_WHAT TO WORK ON_:
Among the entries below, find the lines with the word "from" and return them.

_RECORDS FOR PROCESSING_:
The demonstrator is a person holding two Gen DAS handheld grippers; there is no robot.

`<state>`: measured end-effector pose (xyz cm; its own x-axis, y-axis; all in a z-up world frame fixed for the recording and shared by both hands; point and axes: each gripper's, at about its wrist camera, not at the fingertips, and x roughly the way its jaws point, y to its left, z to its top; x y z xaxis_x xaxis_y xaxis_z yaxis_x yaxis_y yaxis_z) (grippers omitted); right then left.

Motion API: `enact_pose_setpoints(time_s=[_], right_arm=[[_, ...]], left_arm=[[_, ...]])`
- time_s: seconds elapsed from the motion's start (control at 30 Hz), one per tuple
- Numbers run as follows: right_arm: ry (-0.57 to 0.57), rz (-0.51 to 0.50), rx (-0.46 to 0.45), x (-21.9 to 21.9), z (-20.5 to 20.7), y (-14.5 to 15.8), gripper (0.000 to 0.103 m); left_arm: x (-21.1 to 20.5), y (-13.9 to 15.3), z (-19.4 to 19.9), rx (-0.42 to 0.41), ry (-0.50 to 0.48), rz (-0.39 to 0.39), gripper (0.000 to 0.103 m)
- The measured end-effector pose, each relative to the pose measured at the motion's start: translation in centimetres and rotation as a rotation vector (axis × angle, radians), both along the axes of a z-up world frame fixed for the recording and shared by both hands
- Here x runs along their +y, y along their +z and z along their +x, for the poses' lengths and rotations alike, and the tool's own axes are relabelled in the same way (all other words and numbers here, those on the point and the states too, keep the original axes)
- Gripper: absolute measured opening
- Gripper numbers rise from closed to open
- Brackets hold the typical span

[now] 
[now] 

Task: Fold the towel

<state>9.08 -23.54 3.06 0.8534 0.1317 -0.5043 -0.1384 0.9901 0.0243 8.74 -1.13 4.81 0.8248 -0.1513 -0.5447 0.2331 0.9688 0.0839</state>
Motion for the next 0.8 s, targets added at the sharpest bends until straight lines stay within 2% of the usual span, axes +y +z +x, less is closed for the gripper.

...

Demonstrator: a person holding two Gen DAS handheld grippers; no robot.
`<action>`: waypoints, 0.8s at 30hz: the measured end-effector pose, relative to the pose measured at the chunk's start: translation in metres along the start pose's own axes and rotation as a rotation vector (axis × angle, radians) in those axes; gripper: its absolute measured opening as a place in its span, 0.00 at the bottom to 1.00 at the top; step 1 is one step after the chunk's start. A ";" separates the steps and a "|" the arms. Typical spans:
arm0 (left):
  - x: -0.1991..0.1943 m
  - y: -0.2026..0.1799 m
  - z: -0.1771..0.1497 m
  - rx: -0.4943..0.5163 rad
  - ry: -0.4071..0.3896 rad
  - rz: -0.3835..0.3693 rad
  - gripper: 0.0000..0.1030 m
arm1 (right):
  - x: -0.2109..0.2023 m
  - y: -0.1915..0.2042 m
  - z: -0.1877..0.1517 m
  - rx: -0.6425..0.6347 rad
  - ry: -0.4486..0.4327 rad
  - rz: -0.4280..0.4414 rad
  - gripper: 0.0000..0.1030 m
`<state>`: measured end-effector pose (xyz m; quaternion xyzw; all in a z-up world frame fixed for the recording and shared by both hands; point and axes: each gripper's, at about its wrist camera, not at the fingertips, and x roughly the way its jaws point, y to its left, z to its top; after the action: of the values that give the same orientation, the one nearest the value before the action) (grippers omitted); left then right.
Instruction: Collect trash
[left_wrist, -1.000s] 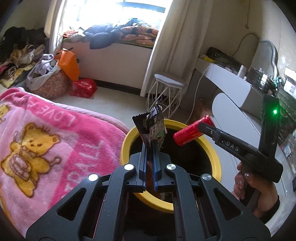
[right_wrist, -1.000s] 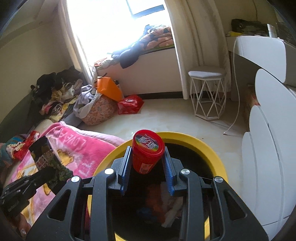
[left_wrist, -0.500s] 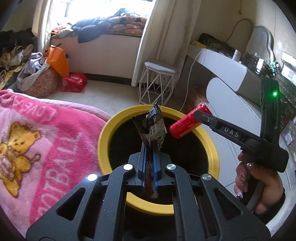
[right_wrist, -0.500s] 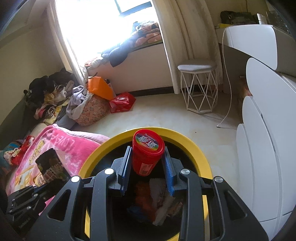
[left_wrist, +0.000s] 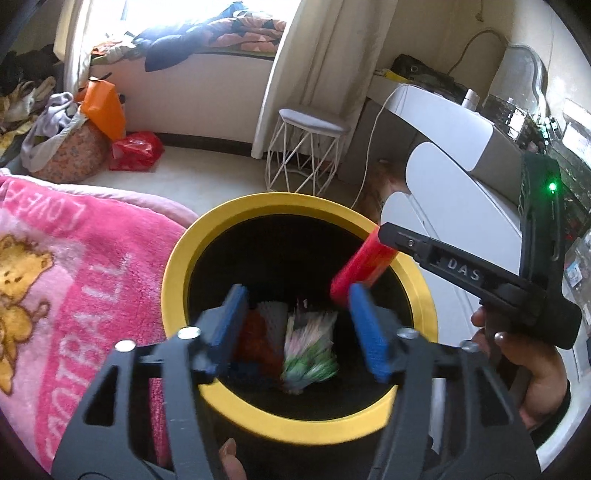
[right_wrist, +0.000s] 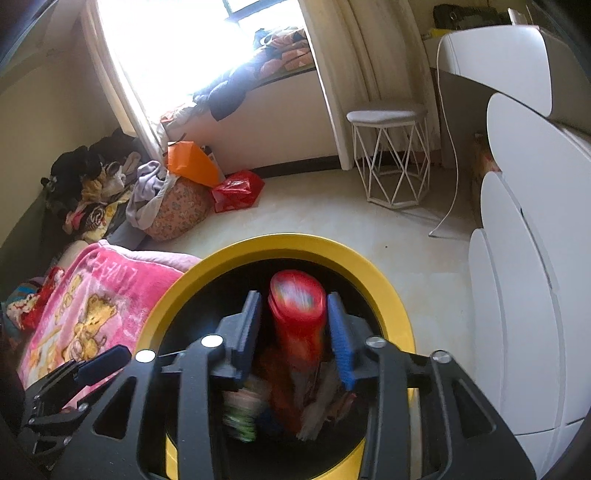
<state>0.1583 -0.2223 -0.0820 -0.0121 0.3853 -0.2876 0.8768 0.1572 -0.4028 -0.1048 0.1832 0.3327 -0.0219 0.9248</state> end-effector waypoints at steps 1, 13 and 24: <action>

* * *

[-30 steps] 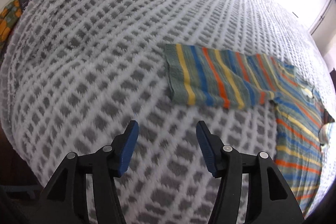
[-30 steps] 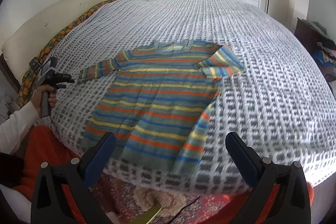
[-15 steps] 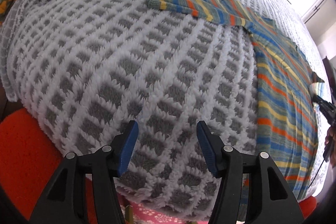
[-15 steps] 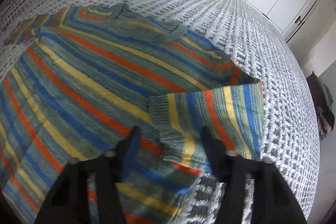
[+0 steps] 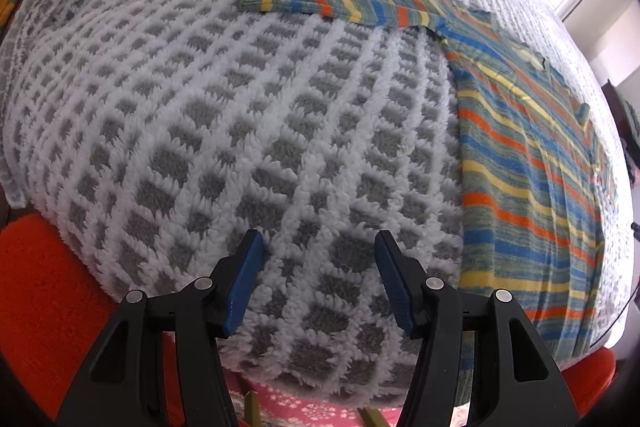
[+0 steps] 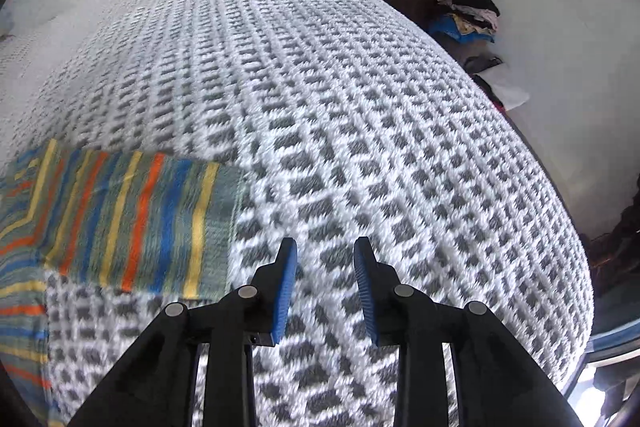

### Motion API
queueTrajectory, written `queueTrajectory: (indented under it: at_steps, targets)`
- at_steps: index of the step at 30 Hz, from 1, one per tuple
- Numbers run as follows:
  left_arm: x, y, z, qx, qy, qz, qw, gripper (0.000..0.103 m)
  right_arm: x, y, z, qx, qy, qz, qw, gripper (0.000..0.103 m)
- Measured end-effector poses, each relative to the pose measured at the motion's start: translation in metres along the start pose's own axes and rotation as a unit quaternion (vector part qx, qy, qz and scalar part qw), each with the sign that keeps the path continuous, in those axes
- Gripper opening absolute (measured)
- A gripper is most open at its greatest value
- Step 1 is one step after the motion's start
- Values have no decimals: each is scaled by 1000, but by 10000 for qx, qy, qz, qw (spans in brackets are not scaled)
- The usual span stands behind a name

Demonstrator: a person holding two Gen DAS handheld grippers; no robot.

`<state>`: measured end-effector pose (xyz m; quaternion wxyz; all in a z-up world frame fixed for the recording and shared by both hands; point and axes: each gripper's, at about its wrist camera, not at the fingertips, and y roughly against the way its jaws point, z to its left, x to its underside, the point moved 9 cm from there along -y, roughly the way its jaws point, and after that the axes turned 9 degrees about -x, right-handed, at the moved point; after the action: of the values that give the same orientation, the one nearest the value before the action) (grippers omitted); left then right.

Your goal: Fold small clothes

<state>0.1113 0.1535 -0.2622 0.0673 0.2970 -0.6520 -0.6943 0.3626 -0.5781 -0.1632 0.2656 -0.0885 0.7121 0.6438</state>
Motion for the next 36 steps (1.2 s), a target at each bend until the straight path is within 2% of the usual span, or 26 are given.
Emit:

_SOLUTION TO THIS PROBLEM_:
- time_s: seconds elapsed from the motion's start (control at 30 Hz), one per tuple
- Gripper numbers rise from closed to open
- at_steps: index of the step at 30 Hz, from 1, one per tuple
`<state>`: measured end-effector pose (xyz m; quaternion wxyz; all in a z-up world frame fixed for the recording and shared by both hands; point and axes: each gripper's, at about its wrist camera, not at the fingertips, and y roughly against the way its jaws point, z to its left, x to its underside, the point moved 9 cm from there along -y, roughly the way its jaws point, and after that the axes turned 9 degrees about -x, right-handed, at the moved point; after the action: of the values that give the same orientation, the one nearest the value before the action) (grippers omitted); left then right.

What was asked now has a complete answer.